Kengo Kuma pays homage to Gaudí’s light in a majestic stairway into the depths

Kengo Kuma is an internationally renowned Japanese architect whose work tries to recover an architecture that integrates with its cultural and environmental context. His projects are based, among other aspects, on the use of materiality and light to dissolve the limits between spaces and their surroundings.

Kuma graduated in architecture from the University of Tokyo, where he is currently a professor, completing his PhD in architecture at Keio University. In 1990 he founded his own practice in Japan, Kengo Kuma & Associates, opening an office in Europe in 2008. Kengo Kuma has been recognized with numerous national and international awards for his work, and among his most outstanding works are the V&A Dundee Museum, Hiroshige Ando Museum, China Academy of Arts and the Japan National Olympic Stadium.

For the new visit to Casa Batlló, he has designed the covering of the staircase at the end of the route, a spatial intervention that dresses it with a new skin. This project, developed in collaboration with the Italian illuminator Mario Nanni, pays homage to the eloquence of the use of light in the House by reinterpreting the masterful work of Gaudí.

How did you creatively face this challenge?

Conceptually relating this new staircase with the neighboring staircase of the original central patio, one of the most iconic spaces of the House, a space that represents a tribute to the Mediterranean: its light, its shadow, and the colors of its sky and its sea. . Both stairs go completely through the House and organize the main flows of the visit, and for this reason we saw the opportunity to establish a dialogue between them.

What is the relationship between both spaces?

The central patio of Casa Batlló catches the light from the outside and distributes it, in its vertical development, to all the corners of the House, however remote they may be.
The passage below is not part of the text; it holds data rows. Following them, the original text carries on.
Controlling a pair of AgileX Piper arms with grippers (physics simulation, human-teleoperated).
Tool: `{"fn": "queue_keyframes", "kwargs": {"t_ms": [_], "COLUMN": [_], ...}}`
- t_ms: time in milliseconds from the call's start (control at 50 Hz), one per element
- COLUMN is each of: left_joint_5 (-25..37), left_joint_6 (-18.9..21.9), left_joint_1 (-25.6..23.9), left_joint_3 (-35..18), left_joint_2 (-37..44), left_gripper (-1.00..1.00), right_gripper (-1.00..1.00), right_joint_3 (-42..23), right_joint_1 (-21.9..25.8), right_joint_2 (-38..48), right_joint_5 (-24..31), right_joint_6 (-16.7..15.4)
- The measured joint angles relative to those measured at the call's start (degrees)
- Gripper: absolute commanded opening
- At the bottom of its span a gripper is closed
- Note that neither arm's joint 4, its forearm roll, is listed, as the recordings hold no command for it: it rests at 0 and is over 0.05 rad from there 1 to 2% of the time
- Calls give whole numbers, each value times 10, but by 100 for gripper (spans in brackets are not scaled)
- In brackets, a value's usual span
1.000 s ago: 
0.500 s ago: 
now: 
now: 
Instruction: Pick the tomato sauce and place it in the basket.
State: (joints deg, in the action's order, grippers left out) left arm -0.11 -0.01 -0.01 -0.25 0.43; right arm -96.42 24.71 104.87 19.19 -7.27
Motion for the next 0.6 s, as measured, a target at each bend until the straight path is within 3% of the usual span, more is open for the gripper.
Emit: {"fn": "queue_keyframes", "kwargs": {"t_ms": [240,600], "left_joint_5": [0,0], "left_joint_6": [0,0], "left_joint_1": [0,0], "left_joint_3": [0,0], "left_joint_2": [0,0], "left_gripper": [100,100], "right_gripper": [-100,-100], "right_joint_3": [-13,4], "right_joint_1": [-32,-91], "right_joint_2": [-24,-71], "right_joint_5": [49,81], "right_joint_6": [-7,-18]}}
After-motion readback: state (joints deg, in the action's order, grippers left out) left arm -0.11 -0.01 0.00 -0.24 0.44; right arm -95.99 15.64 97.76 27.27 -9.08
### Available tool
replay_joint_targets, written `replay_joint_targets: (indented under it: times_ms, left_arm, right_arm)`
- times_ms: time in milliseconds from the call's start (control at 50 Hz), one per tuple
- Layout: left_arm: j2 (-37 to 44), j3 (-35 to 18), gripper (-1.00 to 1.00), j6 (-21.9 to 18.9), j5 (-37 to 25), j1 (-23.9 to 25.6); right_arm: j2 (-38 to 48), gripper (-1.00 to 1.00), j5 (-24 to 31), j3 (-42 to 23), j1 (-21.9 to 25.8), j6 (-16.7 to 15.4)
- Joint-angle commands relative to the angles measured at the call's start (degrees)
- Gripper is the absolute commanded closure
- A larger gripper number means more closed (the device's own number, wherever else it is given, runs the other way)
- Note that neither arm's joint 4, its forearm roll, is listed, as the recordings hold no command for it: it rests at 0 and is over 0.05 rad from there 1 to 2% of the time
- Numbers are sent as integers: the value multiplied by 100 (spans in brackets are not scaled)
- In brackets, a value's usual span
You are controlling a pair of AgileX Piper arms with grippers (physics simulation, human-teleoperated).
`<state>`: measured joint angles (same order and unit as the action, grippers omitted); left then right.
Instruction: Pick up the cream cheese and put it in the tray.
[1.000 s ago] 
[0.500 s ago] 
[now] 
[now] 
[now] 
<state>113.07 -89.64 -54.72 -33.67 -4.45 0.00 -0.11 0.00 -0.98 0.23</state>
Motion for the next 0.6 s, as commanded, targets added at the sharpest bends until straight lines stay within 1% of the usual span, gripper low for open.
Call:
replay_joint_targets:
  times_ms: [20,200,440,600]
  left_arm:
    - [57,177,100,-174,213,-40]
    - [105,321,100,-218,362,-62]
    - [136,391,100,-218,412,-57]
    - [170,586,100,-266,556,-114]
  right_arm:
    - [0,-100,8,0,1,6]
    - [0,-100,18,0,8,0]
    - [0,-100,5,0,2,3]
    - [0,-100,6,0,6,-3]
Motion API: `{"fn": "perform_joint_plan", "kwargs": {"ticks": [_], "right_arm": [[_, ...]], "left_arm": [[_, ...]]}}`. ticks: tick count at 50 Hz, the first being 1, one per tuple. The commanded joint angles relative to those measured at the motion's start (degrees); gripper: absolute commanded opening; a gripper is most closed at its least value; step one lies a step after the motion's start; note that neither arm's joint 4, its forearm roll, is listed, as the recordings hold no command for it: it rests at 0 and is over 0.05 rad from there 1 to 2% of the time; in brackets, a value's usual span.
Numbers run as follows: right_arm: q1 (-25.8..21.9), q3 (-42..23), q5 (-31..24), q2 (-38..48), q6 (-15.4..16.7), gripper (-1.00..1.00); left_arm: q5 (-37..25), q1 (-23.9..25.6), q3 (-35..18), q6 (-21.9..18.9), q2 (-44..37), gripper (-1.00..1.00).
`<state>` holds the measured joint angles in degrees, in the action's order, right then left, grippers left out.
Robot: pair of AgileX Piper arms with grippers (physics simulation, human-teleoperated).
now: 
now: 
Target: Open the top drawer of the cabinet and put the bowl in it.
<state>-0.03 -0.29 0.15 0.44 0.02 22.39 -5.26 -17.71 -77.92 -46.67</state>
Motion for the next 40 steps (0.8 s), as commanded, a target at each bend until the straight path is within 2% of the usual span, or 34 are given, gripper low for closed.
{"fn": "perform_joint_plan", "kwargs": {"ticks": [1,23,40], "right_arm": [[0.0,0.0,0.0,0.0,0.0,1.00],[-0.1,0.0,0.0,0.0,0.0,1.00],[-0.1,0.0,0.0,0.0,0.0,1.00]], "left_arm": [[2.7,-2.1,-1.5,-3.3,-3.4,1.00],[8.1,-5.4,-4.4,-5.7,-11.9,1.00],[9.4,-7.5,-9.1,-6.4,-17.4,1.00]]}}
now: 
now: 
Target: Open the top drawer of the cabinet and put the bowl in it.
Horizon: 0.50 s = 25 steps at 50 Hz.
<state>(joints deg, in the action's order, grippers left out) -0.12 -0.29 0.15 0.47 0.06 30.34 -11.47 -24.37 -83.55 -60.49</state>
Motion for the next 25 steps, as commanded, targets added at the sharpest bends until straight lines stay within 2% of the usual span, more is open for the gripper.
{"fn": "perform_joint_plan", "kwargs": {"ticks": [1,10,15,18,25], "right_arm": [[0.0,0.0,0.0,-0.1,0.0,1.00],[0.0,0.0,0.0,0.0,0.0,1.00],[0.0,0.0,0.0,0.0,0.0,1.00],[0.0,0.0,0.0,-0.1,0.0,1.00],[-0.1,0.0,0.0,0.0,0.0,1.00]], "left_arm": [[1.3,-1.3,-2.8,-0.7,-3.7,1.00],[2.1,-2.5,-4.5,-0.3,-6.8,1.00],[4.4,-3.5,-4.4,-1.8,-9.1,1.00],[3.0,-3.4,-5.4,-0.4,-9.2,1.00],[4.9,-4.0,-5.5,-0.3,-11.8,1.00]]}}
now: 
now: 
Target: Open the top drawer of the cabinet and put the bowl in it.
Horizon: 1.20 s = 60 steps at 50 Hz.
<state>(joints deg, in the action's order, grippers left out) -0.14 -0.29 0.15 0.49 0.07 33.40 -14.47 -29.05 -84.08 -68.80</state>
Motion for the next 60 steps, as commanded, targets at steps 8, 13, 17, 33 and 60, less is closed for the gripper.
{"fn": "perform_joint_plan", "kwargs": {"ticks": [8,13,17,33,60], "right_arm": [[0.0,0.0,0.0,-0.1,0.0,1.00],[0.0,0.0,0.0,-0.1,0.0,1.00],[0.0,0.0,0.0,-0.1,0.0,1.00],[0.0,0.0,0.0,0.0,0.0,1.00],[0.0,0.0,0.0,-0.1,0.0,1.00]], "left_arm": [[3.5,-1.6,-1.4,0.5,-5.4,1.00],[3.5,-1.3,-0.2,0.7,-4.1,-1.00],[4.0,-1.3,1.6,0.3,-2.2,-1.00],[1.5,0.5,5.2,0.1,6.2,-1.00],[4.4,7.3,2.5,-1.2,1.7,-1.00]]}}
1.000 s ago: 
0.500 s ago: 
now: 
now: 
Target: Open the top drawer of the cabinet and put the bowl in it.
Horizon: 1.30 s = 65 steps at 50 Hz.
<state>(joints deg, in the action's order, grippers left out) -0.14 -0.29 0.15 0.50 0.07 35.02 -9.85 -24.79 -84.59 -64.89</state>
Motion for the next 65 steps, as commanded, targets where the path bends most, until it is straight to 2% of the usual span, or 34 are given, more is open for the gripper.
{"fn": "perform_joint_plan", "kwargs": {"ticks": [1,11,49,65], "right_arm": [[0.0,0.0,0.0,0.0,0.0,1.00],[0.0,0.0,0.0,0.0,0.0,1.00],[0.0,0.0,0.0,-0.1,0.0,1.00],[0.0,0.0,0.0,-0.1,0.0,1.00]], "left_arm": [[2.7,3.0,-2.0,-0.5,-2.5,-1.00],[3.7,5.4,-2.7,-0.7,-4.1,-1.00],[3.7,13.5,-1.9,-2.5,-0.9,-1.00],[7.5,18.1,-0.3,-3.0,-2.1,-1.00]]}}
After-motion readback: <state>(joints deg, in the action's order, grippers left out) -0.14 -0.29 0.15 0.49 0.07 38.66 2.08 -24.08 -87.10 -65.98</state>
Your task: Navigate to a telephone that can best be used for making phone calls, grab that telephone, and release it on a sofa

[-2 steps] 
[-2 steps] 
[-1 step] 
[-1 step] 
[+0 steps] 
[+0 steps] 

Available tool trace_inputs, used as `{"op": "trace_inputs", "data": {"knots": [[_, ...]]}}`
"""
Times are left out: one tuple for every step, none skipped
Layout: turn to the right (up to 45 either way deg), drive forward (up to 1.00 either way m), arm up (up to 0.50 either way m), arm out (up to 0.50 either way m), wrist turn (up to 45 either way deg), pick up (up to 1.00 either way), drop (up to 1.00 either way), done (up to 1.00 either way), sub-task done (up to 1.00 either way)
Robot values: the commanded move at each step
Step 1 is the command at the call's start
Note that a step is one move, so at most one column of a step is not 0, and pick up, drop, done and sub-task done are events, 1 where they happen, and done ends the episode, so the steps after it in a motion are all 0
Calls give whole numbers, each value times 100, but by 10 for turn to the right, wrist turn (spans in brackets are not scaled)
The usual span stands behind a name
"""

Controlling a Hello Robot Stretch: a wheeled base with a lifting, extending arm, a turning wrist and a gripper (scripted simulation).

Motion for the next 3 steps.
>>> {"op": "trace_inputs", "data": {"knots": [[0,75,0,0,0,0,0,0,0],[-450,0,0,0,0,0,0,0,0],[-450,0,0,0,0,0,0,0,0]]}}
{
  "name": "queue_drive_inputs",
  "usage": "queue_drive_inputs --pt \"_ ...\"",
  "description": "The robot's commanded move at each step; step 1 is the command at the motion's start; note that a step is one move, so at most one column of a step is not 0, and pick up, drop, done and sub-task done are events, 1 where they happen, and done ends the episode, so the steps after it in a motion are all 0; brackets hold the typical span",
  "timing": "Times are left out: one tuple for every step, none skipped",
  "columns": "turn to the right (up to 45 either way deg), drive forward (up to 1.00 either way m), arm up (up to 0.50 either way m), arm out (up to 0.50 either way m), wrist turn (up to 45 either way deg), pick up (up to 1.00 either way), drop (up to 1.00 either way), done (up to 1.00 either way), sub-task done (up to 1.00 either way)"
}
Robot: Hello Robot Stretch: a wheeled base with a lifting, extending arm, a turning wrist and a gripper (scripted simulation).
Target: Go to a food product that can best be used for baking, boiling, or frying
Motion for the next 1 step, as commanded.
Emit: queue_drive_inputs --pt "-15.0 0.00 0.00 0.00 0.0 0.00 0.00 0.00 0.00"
The gradation of the blue colors, organized from dark to light, doses the light in its vertical path, ensuring that it does not lose its tints. In the new downstairs, we wanted to talk about the brilliant use of light in an abstract way, making sure that all visitors to Casa Batlló appreciate such qualities, beyond admiring its incredible forms, crafts and symbolic nods. Said abstraction speaks to us of light as a total articulating concept, without distractions or nostalgia, and free from the colors of the House, its materials and its historical dimension.

How did you materialize this idea in a staircase so different from that of Gaudí?

We have imagined this space dressed in aluminum bead curtains. Its meticulous materiality catches the light, as if it were a fishing net, showing it to us in its forms, brightness, silhouettes, shadows… Thus, omitting the use of any other material, and with these curtains erasing the presence of the structure of the stairs, we managed to talk about light and only about light.

What other parallels can we find with the central patio?

The different shades of aluminum are organized with the lightest at the beginning of the route on the roof, gradually darkening until reaching the black that dresses the space of the old coal bunkers, in the basements. With that gradation of light, which replicates the use of color in the patio, a wordless story is spun that accompanies us throughout the journey. We start from the roof to end up in the basement, from heaven to earth, from light to shadow… and all this explained only with light as if it were a grammar typical of the House. If Casa Batlló is a tribute to the Mediterranean, our project is a tribute to the eloquence of the use of light in the House. With the singularity that we do it in a closed box, in which hardly any natural light enters

How do you talk about light in a closed space?

It was essential for us to bring on board, from an early design phase, an illuminator with whom we felt comfortable working and who could share our vision of the project and the House. For this reason we decided to involve Mario Nanni, with whom we had collaborated on multiple occasions.

Architecture and lighting have gone hand in hand throughout the development process, complementing each other with the aim of creating an experience of brightness, shadows, transparencies, silhouettes, shapes and nuances that invites us to reflect on the importance of light in the House.